INFORMATION SO POWERFUL, YOU ACTUALLY NEED LESS.

Darth Cupcake

Quote from: SillyCybin on June 07, 2007, 01:44:26 PM
Memes, the way I take the phrase, account for pretty much anything. The word itself is merely a unit of thought currency - a spoon is a meme or 'memeplex' in the case of something so complicated.

Where the internets are concerned a meme is usually an image of some description, coupled with a snappy slogan.

The key to the whole concept of memetics being useful to you is awareness. Awareness of how these units affect your mind.

More and more I'm becoming convinced that the entire mind is just one huge memeplex. If thats the case then potentially you can completely assfuck a human mind with just a few good memes.

I look around at the cabbages in the street and that aint so hard to believe.

My quest is to discover the mother of all memes which, for me, would be one that rendered the majority of the earths population complete vegetables.

Like Monty Python's worlds funniest joke.

That's a good quest. :lol:

The thing for me is just how, even when I am maintaining some sort of awareness of the memeplex that is my brain, it is really next to impossible to wrap my mind around. Being a "creative type," as it were, or at least a wannabe creative type, it can sometimes be downright fatiguing to try to create something that is me, and not just a pile of memes. It is the question of how do I work WITH the memes, instead of the memes working me.

Culture, both on and off the internet, is indeed just a giant explosion of memes. But I don't really watch TV or listen to the radio, so that is why I say I need to get off the internet sometimes, because that's my main source of cultural input. The internet and the white noise of constant cultural babble surrounding me when I'm at work/driving/walking/etc.
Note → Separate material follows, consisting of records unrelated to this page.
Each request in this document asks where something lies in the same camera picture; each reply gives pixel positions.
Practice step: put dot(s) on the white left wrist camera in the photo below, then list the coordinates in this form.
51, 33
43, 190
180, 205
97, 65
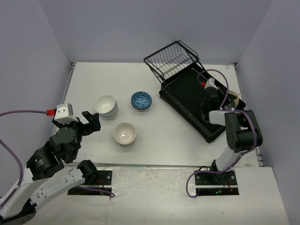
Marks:
62, 114

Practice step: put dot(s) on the red patterned white bowl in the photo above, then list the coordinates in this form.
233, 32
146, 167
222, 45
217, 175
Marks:
141, 100

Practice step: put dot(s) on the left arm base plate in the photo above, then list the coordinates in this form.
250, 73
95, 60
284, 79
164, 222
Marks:
101, 185

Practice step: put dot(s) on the light blue ribbed bowl front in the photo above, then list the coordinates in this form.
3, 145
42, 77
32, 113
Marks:
107, 109

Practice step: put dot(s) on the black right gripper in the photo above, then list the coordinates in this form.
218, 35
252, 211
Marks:
220, 93

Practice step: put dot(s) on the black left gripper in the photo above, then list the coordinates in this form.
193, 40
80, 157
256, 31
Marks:
94, 124

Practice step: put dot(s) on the black wire dish rack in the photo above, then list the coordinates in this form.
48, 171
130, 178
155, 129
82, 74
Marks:
178, 69

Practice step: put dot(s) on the beige leaf pattern bowl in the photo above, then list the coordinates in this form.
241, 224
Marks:
124, 130

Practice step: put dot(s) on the orange flower beige bowl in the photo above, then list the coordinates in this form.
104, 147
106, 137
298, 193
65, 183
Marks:
125, 141

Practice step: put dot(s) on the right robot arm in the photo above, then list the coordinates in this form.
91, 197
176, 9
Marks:
243, 134

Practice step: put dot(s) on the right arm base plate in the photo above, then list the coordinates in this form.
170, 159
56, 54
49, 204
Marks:
209, 184

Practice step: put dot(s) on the beige floral bowl back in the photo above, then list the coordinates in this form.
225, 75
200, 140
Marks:
232, 100

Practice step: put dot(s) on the light blue ribbed bowl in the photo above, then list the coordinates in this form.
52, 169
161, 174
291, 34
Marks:
109, 117
103, 99
107, 109

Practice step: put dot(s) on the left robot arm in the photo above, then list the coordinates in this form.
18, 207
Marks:
27, 196

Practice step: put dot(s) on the light blue ribbed bowl back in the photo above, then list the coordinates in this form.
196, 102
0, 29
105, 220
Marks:
103, 99

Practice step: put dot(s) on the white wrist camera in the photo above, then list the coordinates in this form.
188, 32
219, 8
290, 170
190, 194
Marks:
62, 114
209, 83

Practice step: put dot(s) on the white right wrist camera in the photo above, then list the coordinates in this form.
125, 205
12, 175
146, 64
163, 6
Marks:
209, 83

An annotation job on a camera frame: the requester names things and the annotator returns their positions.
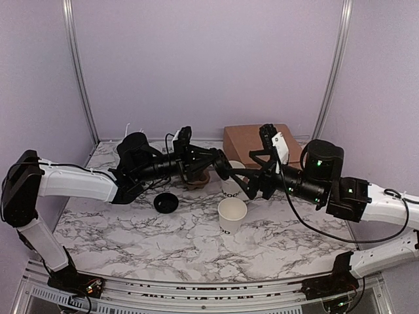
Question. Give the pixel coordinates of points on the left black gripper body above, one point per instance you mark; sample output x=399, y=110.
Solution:
x=183, y=167

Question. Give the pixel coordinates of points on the brown paper bag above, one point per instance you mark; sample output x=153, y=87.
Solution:
x=238, y=141

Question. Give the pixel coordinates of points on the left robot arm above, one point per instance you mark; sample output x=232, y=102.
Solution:
x=141, y=167

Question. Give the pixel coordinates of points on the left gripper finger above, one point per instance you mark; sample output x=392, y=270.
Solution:
x=222, y=169
x=210, y=155

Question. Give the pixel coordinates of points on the cardboard cup carrier tray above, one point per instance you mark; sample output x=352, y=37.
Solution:
x=201, y=182

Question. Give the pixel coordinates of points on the aluminium frame post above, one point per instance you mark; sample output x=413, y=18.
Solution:
x=337, y=61
x=77, y=67

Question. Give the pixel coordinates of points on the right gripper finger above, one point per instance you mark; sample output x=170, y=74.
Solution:
x=247, y=185
x=244, y=175

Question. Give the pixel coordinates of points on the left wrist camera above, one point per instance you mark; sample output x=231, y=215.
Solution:
x=181, y=139

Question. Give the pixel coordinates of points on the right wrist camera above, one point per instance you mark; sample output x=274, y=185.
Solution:
x=274, y=145

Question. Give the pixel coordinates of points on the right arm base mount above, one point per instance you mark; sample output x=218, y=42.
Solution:
x=340, y=280

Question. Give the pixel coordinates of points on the aluminium front rail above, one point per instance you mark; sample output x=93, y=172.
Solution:
x=118, y=295

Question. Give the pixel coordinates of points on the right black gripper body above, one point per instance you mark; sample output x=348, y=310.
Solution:
x=268, y=173

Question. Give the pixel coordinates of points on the right aluminium frame post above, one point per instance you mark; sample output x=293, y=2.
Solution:
x=337, y=61

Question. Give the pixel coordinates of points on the white paper coffee cup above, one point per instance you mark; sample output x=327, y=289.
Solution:
x=232, y=212

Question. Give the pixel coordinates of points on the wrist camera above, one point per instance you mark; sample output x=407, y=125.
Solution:
x=274, y=145
x=181, y=139

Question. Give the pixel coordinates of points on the orange white bowl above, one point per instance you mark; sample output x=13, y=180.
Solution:
x=156, y=146

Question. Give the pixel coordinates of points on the stacked white paper cups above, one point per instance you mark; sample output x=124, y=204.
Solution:
x=230, y=188

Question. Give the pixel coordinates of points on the black plastic cup lid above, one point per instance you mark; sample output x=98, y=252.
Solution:
x=220, y=156

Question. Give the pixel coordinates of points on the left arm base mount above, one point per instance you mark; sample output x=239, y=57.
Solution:
x=70, y=280

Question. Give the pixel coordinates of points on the left aluminium frame post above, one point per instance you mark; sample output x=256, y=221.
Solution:
x=77, y=67

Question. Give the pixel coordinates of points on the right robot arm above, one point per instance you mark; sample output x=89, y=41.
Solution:
x=319, y=181

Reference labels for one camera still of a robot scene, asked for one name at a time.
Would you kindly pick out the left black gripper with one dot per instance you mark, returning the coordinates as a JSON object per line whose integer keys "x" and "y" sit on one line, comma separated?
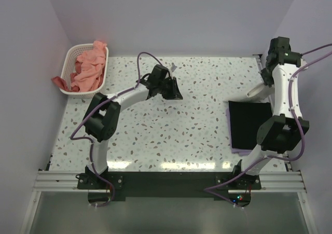
{"x": 174, "y": 93}

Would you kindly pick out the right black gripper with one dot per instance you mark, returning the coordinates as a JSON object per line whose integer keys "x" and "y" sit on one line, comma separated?
{"x": 267, "y": 79}

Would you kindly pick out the white t-shirt red print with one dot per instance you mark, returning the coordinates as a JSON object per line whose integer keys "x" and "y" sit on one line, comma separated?
{"x": 258, "y": 93}

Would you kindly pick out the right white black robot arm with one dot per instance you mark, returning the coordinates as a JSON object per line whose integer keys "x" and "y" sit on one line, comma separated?
{"x": 286, "y": 127}

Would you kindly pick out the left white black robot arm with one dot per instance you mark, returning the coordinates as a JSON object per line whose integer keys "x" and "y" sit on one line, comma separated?
{"x": 104, "y": 112}

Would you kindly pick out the folded black t-shirt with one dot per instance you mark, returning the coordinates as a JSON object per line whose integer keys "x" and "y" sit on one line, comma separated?
{"x": 245, "y": 120}

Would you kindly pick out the folded lavender t-shirt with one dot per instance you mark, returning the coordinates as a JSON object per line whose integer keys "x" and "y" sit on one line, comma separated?
{"x": 240, "y": 152}

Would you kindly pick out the pink crumpled t-shirt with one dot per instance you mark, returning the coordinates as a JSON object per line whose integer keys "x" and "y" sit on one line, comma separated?
{"x": 89, "y": 68}

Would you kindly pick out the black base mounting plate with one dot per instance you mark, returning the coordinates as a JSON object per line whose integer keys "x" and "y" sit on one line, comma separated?
{"x": 166, "y": 184}

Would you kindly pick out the white plastic laundry basket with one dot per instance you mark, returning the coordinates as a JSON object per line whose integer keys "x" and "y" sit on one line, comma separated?
{"x": 69, "y": 67}

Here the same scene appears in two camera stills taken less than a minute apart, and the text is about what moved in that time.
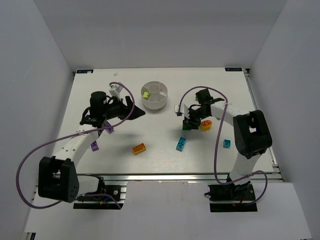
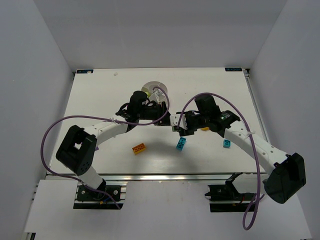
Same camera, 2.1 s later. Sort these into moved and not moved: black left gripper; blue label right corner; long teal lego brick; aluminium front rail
Moved: black left gripper
Not moved: aluminium front rail; blue label right corner; long teal lego brick
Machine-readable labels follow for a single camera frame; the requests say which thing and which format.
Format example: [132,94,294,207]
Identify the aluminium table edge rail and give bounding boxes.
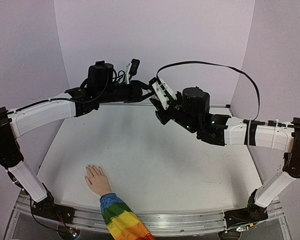
[100,102,231,109]

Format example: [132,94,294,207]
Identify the mannequin hand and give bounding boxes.
[84,165,114,197]

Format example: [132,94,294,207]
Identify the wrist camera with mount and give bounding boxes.
[149,77,178,110]
[124,58,140,85]

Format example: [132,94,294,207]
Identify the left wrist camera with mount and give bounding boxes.
[124,58,140,85]

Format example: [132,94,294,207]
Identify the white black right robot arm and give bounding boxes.
[150,86,300,229]

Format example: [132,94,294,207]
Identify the aluminium front frame rail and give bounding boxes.
[13,194,286,233]

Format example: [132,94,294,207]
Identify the black right camera cable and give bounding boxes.
[156,60,261,121]

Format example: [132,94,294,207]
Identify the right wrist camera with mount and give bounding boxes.
[149,77,178,110]

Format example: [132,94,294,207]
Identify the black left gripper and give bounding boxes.
[99,80,156,104]

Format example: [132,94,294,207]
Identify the rainbow striped sleeve forearm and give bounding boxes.
[100,193,155,240]

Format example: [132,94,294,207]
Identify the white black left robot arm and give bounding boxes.
[0,59,153,224]

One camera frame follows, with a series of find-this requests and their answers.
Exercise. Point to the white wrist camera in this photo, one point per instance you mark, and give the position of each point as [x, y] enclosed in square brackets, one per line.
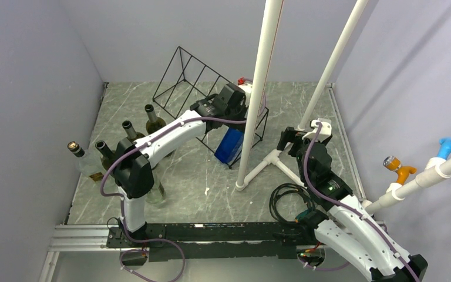
[321, 130]
[247, 86]

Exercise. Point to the orange pipe valve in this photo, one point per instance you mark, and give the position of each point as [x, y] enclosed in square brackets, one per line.
[403, 172]

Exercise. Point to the blue square glass bottle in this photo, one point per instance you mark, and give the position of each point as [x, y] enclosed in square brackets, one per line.
[229, 146]

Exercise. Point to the white PVC pipe frame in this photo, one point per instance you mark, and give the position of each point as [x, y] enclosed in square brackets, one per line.
[269, 29]

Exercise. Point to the white PVC side pipe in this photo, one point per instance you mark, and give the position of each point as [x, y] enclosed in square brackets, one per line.
[396, 193]

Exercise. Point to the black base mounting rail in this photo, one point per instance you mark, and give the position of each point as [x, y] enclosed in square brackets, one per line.
[167, 241]

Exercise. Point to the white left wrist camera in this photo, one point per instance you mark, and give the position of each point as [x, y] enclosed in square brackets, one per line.
[247, 86]

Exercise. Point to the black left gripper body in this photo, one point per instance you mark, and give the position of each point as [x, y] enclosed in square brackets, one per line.
[238, 114]

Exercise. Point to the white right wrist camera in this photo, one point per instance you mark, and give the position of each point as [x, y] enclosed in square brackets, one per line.
[321, 130]

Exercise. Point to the dark wine bottle cream label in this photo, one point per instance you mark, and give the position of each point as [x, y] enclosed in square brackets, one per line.
[132, 134]

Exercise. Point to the clear glass bottle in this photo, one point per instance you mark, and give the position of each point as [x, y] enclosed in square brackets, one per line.
[157, 193]

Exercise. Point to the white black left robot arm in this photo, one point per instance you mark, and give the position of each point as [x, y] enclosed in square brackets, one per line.
[132, 163]

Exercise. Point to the green wine bottle grey capsule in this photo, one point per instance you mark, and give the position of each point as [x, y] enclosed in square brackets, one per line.
[154, 122]

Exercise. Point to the black wire wine rack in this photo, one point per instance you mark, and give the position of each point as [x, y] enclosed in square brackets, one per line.
[188, 79]

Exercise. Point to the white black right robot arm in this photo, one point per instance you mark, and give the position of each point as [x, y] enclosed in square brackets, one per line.
[342, 222]

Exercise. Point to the dark wine bottle black top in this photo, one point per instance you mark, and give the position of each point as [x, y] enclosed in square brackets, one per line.
[105, 151]

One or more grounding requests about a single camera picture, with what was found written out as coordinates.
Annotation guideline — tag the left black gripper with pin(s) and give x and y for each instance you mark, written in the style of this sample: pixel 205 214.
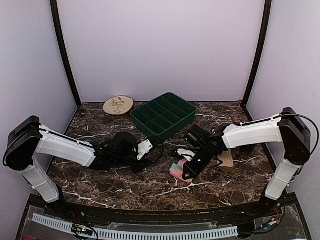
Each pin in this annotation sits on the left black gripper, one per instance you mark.
pixel 137 169

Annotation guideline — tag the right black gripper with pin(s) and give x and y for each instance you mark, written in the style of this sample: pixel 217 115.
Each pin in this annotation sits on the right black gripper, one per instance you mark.
pixel 194 171

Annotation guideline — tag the pink patterned sock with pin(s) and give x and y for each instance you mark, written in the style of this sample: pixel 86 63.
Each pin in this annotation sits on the pink patterned sock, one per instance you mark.
pixel 176 171

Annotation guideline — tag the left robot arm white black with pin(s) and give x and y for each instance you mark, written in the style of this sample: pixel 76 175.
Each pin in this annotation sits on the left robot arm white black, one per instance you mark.
pixel 31 138

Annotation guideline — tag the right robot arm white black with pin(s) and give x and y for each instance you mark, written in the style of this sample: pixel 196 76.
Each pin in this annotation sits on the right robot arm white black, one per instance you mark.
pixel 287 127

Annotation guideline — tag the beige striped sock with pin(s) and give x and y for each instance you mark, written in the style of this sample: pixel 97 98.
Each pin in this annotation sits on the beige striped sock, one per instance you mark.
pixel 227 162

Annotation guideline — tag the green divided organizer tray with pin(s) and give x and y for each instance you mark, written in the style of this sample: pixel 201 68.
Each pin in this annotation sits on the green divided organizer tray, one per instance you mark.
pixel 164 116

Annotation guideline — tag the beige floral plate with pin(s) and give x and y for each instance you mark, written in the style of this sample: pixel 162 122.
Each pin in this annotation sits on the beige floral plate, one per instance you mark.
pixel 118 105

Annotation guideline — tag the small circuit board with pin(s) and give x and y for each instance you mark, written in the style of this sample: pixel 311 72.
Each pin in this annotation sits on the small circuit board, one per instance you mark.
pixel 81 230

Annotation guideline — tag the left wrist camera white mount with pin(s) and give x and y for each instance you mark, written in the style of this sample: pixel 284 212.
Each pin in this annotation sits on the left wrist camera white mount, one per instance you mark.
pixel 143 148

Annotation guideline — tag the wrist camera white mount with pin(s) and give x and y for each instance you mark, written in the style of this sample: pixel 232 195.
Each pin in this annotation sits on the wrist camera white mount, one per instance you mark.
pixel 143 148
pixel 182 153

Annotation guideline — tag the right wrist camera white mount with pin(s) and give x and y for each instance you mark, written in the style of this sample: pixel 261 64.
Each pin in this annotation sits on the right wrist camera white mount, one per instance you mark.
pixel 182 153

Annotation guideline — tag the white slotted cable duct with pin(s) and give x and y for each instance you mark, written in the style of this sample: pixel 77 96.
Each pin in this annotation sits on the white slotted cable duct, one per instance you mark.
pixel 121 231

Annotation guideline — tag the black front table rail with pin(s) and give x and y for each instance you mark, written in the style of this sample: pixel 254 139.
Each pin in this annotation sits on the black front table rail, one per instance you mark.
pixel 102 216

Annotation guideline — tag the left black frame post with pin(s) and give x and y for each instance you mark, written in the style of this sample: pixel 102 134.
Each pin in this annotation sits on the left black frame post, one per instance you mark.
pixel 63 51

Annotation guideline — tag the black frame post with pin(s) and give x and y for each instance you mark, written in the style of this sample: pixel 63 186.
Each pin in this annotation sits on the black frame post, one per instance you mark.
pixel 63 51
pixel 258 52

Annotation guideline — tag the right black frame post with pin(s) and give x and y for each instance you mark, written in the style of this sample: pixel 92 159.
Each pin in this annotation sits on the right black frame post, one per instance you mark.
pixel 258 52

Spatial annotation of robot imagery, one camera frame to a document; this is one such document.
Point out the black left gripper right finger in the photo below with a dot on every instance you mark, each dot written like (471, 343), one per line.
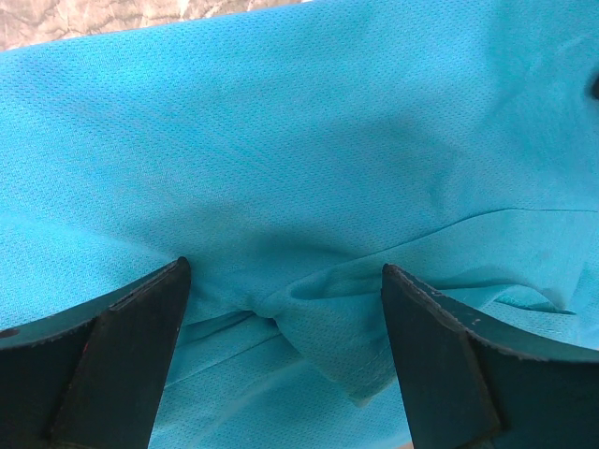
(469, 380)

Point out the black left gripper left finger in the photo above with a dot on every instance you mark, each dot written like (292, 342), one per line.
(92, 376)

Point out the teal t-shirt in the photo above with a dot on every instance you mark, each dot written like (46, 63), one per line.
(289, 154)

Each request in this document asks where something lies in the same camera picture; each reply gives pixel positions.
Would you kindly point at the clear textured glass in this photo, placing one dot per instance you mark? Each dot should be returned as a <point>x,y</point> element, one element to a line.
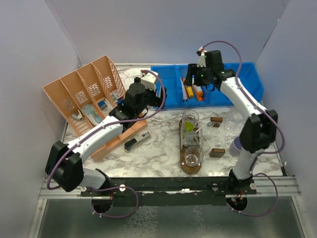
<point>201,140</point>

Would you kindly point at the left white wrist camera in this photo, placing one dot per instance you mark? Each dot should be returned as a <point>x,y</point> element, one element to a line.
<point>149,80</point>

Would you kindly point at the blue bin with jar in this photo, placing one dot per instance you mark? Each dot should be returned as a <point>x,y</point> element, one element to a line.
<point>251,80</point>

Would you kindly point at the light blue razor package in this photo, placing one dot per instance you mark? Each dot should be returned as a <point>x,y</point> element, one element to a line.
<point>90,112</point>

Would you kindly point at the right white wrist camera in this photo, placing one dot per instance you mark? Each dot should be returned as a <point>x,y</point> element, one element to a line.
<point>202,58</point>

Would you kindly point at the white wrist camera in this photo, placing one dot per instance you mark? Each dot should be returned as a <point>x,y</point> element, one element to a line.
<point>202,58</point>
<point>149,80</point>

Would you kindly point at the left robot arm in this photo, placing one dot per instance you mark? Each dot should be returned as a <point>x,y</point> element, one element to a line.
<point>65,163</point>

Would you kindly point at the black silver stapler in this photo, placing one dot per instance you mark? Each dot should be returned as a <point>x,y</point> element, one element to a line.
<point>135,142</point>

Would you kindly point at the small white clip tool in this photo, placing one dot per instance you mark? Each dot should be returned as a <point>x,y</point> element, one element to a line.
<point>77,116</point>

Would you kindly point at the lilac plastic cup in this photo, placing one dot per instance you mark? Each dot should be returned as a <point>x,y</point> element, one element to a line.
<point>235,147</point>

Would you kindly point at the white tube orange cap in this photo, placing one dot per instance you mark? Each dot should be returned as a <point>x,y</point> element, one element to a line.
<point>199,91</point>

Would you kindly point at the white toothbrush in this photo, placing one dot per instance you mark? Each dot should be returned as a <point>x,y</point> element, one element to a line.
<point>200,128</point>

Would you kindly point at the peach desk organizer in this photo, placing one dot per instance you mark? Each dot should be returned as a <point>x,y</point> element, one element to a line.
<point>86,85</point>

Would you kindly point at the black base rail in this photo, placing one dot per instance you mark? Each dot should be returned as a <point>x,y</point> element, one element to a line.
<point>182,191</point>

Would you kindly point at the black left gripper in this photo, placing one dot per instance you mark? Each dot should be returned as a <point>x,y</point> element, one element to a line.
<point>157,101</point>

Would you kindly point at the orange toothpaste tube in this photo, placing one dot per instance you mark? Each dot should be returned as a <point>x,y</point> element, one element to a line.
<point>198,98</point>

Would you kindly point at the brown wooden tray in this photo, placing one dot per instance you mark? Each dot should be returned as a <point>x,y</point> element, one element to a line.
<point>183,166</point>

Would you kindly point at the blue bin with toothpastes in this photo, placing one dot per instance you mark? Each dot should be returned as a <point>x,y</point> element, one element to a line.
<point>181,72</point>

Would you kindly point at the clear cup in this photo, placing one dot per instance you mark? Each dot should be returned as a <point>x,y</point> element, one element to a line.
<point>193,156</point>
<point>189,115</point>
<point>217,136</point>

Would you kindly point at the blue bin with toothbrushes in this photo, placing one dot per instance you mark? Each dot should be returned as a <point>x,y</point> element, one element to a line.
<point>168,76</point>

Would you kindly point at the blue white box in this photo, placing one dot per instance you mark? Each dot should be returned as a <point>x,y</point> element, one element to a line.
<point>104,106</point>

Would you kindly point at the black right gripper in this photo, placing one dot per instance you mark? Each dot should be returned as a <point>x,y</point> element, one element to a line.
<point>193,70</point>

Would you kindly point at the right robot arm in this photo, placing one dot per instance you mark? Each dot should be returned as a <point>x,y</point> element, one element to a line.
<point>260,125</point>

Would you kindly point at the clear jar brown lid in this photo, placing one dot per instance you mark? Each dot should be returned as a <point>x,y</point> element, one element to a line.
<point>216,121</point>

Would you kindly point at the lime green toothpaste tube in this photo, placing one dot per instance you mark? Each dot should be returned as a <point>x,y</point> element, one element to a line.
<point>189,126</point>

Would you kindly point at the clear front cup on tray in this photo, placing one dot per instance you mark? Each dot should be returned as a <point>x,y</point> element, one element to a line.
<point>193,156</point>

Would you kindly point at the small red white boxes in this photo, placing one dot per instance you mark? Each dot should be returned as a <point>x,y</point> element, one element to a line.
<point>117,95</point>

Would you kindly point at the white tube black cap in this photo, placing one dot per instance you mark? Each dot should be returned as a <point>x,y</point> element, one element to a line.
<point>188,138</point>

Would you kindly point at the yellow toothpaste tube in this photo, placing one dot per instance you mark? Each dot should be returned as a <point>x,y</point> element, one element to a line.
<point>189,91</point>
So I take all these things IN. And now I want to put something back OUT, but actually create something, instead of just giving a glassy-eyed recitation of everything I've taken in, like a sixth grader taking a science quiz. I've already had discussions with people about the fact that when you get right down it, most likely everything has already been done. All fiction, for example, is pretty much just constant retelling of the same stories and tropes, over and over again. It's just in how you present it.

So how does one go about breaking the hold of the memes so that you can shuffle them up and present them a little differently for a change?

I think this is starting to stray away from what this board is after, a bit. But this is what is on my mind at this particular moment. So sorry if I'm going off on an unrelated tangent. I really appreciate the feedback; people here tend to have good stuff to say that keeps me thinking. 8)
Be the trouble you want to see in the world.